-- SUPPLIED INFORMATION follows --
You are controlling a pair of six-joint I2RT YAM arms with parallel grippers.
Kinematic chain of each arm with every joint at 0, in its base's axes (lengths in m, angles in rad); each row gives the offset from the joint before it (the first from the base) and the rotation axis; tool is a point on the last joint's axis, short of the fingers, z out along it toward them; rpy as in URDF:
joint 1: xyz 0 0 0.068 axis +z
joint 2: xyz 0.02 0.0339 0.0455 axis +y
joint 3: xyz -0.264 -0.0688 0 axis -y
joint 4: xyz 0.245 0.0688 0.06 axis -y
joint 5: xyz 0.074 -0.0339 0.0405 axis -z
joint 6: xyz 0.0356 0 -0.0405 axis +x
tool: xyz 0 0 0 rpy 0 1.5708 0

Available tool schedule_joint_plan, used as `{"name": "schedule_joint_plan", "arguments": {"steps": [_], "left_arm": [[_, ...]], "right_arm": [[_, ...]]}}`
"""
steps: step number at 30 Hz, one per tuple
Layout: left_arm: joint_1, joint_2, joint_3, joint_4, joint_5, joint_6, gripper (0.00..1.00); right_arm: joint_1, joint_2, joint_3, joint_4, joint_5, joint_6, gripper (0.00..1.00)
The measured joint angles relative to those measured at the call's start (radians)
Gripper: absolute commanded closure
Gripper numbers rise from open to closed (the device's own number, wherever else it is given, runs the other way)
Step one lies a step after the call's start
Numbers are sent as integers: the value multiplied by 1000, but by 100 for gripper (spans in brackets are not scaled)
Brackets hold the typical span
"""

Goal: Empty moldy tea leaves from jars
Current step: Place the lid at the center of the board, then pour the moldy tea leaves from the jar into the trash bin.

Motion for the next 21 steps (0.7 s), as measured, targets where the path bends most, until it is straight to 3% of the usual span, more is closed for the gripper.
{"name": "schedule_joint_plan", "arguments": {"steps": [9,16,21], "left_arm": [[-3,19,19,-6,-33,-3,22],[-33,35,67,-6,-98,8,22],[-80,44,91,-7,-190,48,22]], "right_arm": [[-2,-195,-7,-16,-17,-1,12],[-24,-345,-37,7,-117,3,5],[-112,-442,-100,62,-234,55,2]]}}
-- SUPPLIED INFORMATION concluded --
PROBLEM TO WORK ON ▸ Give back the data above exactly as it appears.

ANSWER SPACE ▸
You are controlling a pair of six-joint I2RT YAM arms with parallel grippers.
Kinematic chain of each arm with every joint at 0, in its base's axes (lengths in m, angles in rad); each row gives the offset from the joint before it (the first from the base) and the rotation axis; tool is a point on the last joint's axis, short of the fingers, z out along it toward them; rpy as in URDF:
joint 1: xyz 0 0 0.068 axis +z
joint 2: xyz 0.02 0.0339 0.0455 axis +y
joint 3: xyz -0.264 -0.0688 0 axis -y
joint 4: xyz 0.245 0.0688 0.06 axis -y
joint 5: xyz 0.074 -0.0339 0.0405 axis -z
joint 6: xyz 0.0356 0 -0.0405 axis +x
tool: xyz 0 0 0 rpy 0 1.5708 0

Available tool schedule_joint_plan, used as `{"name": "schedule_joint_plan", "arguments": {"steps": [_], "left_arm": [[_, ...]], "right_arm": [[_, ...]]}}`
"""
steps: step number at 30 Hz, one per tuple
Layout: left_arm: joint_1, joint_2, joint_3, joint_4, joint_5, joint_6, gripper (0.00..1.00); right_arm: joint_1, joint_2, joint_3, joint_4, joint_5, joint_6, gripper (0.00..1.00)
The measured joint angles relative to those measured at the call's start (radians)
Gripper: absolute commanded closure
Gripper numbers rise from open to closed (the device's own number, wherever else it is given, runs the other way)
Step one lies a step after the call's start
Numbers are sent as integers: the value multiplied by 1000, but by 100 for gripper (spans in brackets are not scaled)
Brackets hold the typical span
"""

Goal: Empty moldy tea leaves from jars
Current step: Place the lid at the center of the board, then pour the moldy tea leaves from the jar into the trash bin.

Motion for the next 21 steps (0.7 s), as measured, targets where the path bends most, until it is straight to 3% of the usual span, more is closed for the gripper.
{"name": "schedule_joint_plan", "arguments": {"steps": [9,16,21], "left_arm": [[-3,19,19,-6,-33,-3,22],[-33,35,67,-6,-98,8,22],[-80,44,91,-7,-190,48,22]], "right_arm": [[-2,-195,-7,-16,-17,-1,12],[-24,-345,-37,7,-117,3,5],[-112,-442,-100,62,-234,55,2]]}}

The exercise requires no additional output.